Is it wrong for a boyfriend to continue to support his ex?

 A reader we’re calling Sammie wrote in search of an answer to a question that has been plaguing her about her current relationship.

 

Apparently, Sammie’s boyfriend made a promise to his former girlfriend’s father when he was on his death bed. The boyfriend agreed he would take care of the father’s daughter and family. Since making the promise, the boyfriend has broken up with the daughter, and the father’s wife has died as well.

 

Nevertheless, Sammie wrote that her boyfriend wants to honor his promise.

 

“It is ruining our relationship,” wrote Sammie. His ex-girlfriend will not go away, and he feels a sense of obligation to keep in contact with her daily by phone and text in spite how he has told Sammie he doesn’t really like her anymore. Sometimes the “taking care of” involves the boyfriend giving his ex-girlfriend money.

 

“When can he feel like he’s done enough?” asked Sammie. “When can he move on? When can his obligation be fulfilled? There is no way this can be a lifetime promise, can it?”

 

Sammie has asked me if I might have any insight, and if I did, if I could tell her what I thought.

 

Let me make two things clear. First, I have no idea what Sammie’s boyfriend actually promised to his ex-girlfriend’s father. Second, I am not a relationship counselor. If Sammie believes her relationship with her boyfriend is in trouble because of past relationships and she is committed to making this relationship work, meeting with a relationship counselor to sort out the particulars seems wise.

 

But it seems unlikely that the boyfriend’s ex-girlfriend’s father expected Sammie’s boyfriend to continue to take care of his daughter in the event they ended their relationship. Again, I have no idea since I was not there. But if the father was hoping for what was best for his daughter, a compelling argument could be made that taking care of her might involve encouraging her to move on after her relationship to Sammie’s boyfriend ended. By continuing to act as if he were still involved with the ex-girlfriend when he is not could be construed as either misleading her or keeping her from finding a new healthy relationship. If this is the case, then is this really honoring the promise to “take care” of her?

 

Sammie’s boyfriend has some choices to make. Does he want to honor the spirit of his commitment to his ex’s father? Doing so might prove tough, but encouraging her to move on might be exactly the thing needed.

 

He also needs to decide how important his relationship to Sammie is. If refusing to let go of a past relationship even if his behavior is proving to impede his ex’s ability to move on and toxic to the possibility of developing a strong bond with Sammie, the boyfriend needs to ask himself what he really wants.

 

The right thing for Sammie to do is to let the boyfriend know how strongly she feels about his inability to let go of the past relationship and then to decide if she might be better off becoming another ex until he’s able to let the first ex go.

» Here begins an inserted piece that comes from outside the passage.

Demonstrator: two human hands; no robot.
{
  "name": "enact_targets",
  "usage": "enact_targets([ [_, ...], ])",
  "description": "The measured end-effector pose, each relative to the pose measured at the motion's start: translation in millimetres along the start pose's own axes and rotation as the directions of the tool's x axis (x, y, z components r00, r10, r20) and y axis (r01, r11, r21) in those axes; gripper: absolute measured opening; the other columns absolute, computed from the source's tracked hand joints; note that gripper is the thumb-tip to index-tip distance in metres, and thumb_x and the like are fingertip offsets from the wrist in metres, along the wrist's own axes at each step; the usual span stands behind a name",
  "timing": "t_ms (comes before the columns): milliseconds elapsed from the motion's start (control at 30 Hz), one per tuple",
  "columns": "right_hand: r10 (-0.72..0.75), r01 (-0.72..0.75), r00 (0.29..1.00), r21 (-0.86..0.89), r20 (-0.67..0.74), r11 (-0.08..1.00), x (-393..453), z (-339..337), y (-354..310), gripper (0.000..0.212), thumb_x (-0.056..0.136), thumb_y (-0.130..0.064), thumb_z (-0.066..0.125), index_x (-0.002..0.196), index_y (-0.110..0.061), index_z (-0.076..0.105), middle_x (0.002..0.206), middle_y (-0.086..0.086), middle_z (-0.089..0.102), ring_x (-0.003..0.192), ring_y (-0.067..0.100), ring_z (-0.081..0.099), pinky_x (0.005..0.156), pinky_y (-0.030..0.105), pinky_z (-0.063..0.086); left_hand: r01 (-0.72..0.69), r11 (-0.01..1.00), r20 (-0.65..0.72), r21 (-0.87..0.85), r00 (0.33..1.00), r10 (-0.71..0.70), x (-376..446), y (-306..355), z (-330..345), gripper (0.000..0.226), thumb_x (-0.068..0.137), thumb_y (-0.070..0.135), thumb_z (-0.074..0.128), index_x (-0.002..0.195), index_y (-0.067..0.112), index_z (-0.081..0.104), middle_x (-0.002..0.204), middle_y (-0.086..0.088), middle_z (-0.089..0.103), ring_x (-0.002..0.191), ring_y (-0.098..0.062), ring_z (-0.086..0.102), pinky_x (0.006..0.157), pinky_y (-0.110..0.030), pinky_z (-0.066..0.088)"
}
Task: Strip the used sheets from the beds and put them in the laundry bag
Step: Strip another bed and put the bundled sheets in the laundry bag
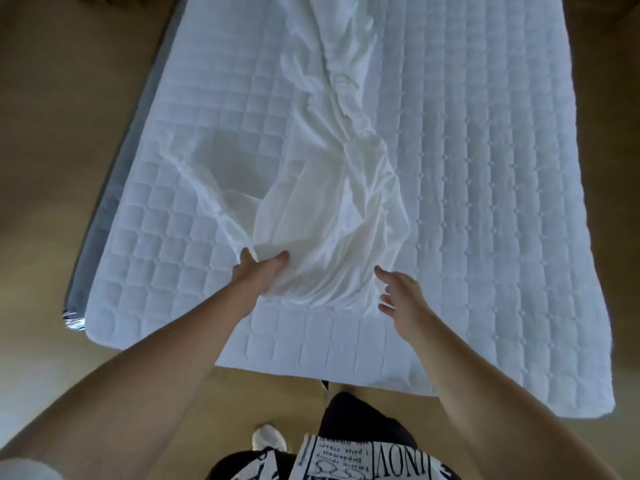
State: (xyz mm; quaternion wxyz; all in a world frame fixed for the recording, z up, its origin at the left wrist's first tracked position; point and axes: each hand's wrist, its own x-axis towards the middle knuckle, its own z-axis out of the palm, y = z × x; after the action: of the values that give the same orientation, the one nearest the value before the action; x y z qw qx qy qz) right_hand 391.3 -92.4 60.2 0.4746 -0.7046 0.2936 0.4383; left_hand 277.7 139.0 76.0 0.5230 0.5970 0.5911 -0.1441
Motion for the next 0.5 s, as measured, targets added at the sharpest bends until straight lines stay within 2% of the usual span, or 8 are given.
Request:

Jeffrey L. Seglin, author of The Simple Art of Business Etiquette: How to Rise to the Top by Playing Nice, is a senior lecturer in public policy and director of the communications program at Harvard's Kennedy School. He is also the administrator of www.jeffreyseglin.com, a blog focused on ethical issues.

Do you have ethical questions that you need to have answered? Send them to jeffreyseglin@gmail.com.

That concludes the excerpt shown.